Dzisiaj Syn Boży wjeżdża do Jerozolimy. Młody człowiek pięknie śpiewał z chórem przebieg Męki Pana naszego. Serce chwycił ból, a w oczach zakręciły się łzy, ponieważ znalazłem się wśród witających oczekiwanego Zbawiciela. Nawet teraz, gdy to piszę dreszcz przepływa przez ciało.

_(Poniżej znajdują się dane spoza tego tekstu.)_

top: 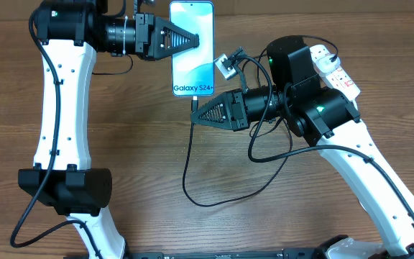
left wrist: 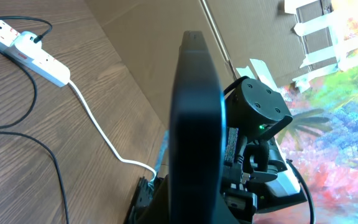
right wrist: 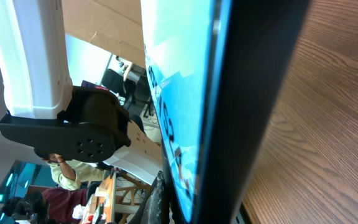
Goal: Plug charger to phone and switch on socket
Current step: 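Hold the plug against the phone's port with the right gripper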
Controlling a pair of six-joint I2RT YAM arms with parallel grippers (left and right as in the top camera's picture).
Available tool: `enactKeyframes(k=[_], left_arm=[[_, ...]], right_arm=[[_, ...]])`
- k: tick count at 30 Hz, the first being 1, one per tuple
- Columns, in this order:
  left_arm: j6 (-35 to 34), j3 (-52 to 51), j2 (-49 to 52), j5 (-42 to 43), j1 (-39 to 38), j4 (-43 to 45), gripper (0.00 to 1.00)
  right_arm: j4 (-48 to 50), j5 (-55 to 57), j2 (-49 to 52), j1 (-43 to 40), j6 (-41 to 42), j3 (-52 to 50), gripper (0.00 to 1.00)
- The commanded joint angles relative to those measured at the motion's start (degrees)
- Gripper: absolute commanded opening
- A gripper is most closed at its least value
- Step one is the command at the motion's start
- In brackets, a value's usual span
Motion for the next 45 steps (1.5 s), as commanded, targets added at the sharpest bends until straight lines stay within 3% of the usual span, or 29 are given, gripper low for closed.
enactKeyframes(k=[1,45], left_arm=[[0.5,0.1,-0.3,2.9,-2.0,0.1,0.04],[-1.5,0.1,-0.3,3.8,-3.4,0.0,0.04]], right_arm=[[0.8,-0.5,0.1,2.1,0.0,0.2,0.04],[0.7,-0.5,0.1,2.1,0.0,0.2,0.04]])
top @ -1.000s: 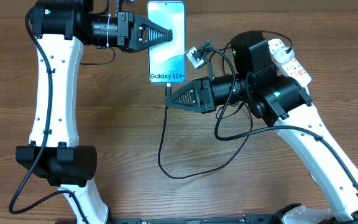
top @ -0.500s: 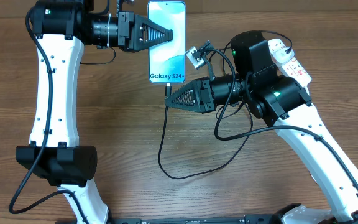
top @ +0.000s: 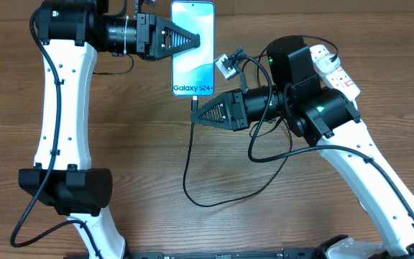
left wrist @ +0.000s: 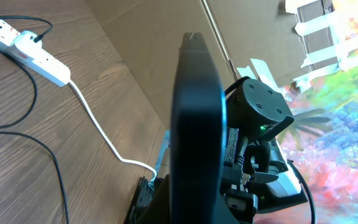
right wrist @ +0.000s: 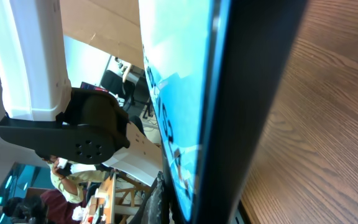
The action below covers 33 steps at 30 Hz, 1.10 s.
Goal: Plug charger to phone and switch on socket
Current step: 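Hold the plug against the phone's port with the right gripper, then press the plug further up into the port with the right gripper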
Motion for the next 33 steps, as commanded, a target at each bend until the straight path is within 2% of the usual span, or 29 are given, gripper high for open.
enactKeyframes(k=[1,33], left_arm=[[-1.0,0.1,-0.3,4.0,-3.1,-0.4,0.04],[-1.0,0.1,-0.3,4.0,-3.8,0.1,0.04]], right_arm=[[0.7,-0.9,0.1,2.1,-0.1,0.2,0.04],[2.0,-0.1,0.1,3.5,1.4,0.2,0.04]])
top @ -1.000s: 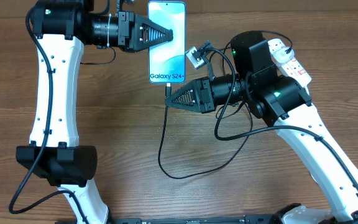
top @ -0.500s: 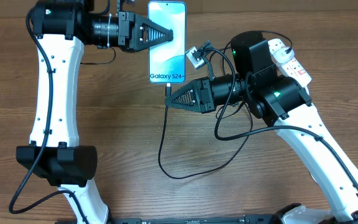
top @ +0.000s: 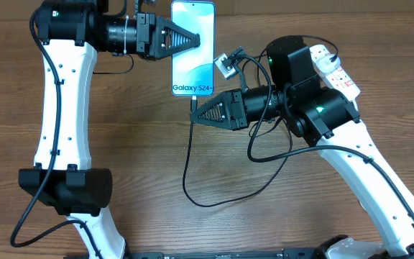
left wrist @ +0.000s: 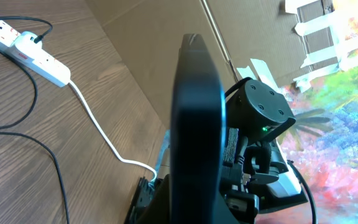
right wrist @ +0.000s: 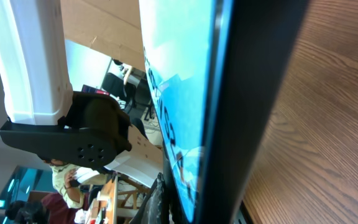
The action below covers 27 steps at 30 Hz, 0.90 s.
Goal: Plug charger to phone and switch on socket
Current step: 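Press the plug further up into the port with the right gripper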
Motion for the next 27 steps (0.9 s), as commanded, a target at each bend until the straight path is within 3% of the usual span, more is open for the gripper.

     Wróciło wczorajsze czytanie: "Oto wybieram Izraelitów spośród ludzi (...) uczynię ich jednym ludem (...) nie będą się kalać swymi bożkami i wstrętnymi kultami (...) Ja będę ich Bogiem, oni zaś będą moim ludem”. Ez 37, 21-28

    Dzisiejszy zapis to urywki wielkiej wizji Marii Valtorty dotyczącej wjazdu Pana Jezusa do Jerozolimy. Specjalnie poszukałem jej dla Ciebie, bo może nie masz tych 15 tomów pisanych do upadłego pod dyktando Pana Jezusa.*

    Zbawiciel przed wjazdem do Miasta Świętego objął je wzrokiem i zapłakał.

     << To miasto jest Zepsuciem (...) I tylko Najwyższy wie, jak bardzo chciałbym ją uświęcić, wnosząc tu Świętość, przychodzącą z Niebios. (...) Na miejscu zwodniczych świątyń wzniosą się świątynie Boga prawdziwego. Serca pogan będą adorować Chrystusa. (...)

      A ty, miasto, które pragniesz swej ruiny, nad którym płacze, wiedz, że twój Chrystus modli się o twoje ocalenie. (...) nadejdzie dzień, że przypomnisz sobie tę chwilę! Zbyt późno będzie wtedy na płacz i żal! (...) Będziesz jęczeć, zanim zostaniesz zniszczone (...)”.

    Wszyscy wokół byli w wielkim uniesieniu. Bogaci pielgrzymi nakryli ubraniami osiołka, a jeden przykląkł i pochylił się do ziemi robiąc stopień dla Pana. Wokół rozlegały się okrzyki: „Hosanna, Synowi Dawidowemu. Szalem...”. Wśród witających były matki z dziećmi, a jeden ojciec trzymał chłopca na barana. Wszyscy mieli gałązki oliwne i palmowe, rzucali kwiaty na ziemie jak podczas naszych procesji.

    Jezus uzdrowił - szerokim gestem ręki - licznych chorych, którzy krzyczeli z radości: <<Hosanna Jezusowi z Nazaretu, Królowi królów, Panu Panów!>>

    Lud zaczął rozkładać swoje płaszcze jako dywan: << (...) droga miała pośrodku wielokolorowe pasmo szat rozścielonych na ziemi. (...) Na drogę rozlewano wonności dające zapachy i rzucano gałązki oraz kwiaty (...) wokół rozlegał się krzyk (...) „Błogosławiony ten, który idzie w imię Pana (...) Bóg jest z nami! (...) Chwała Bogu za Jego Chrystusa (...) godzina Pana nadeszła”! >>

    Kilka razy podobnie czułem się podczas procesji z Monstrancją w której Pan Jezus jest z nami. Nawet pisałem, że to p r a w d a, bo wielu zarzuca nam obrzędowość, a „Fakty i mity” kult przejęty od pogan.

     Pana Jezusa witała też grupa dziewic ubranych na biało z koszykami pełnymi kwiatów. Jedna z nich, Annalia zmarłą nagle, a Pan Jezus powiedział zdziwionemu Piotrowi, że stało się to  << Z miłości, z ekstazy. Z nieskończonej radości. Szczęśliwa śmierć! >>    

                                                                                                                         APEL

* „Poemat Boga-Człowieka” Maria Valtorta ks. 6  "Wjazd Jezusa do Jerozolimy".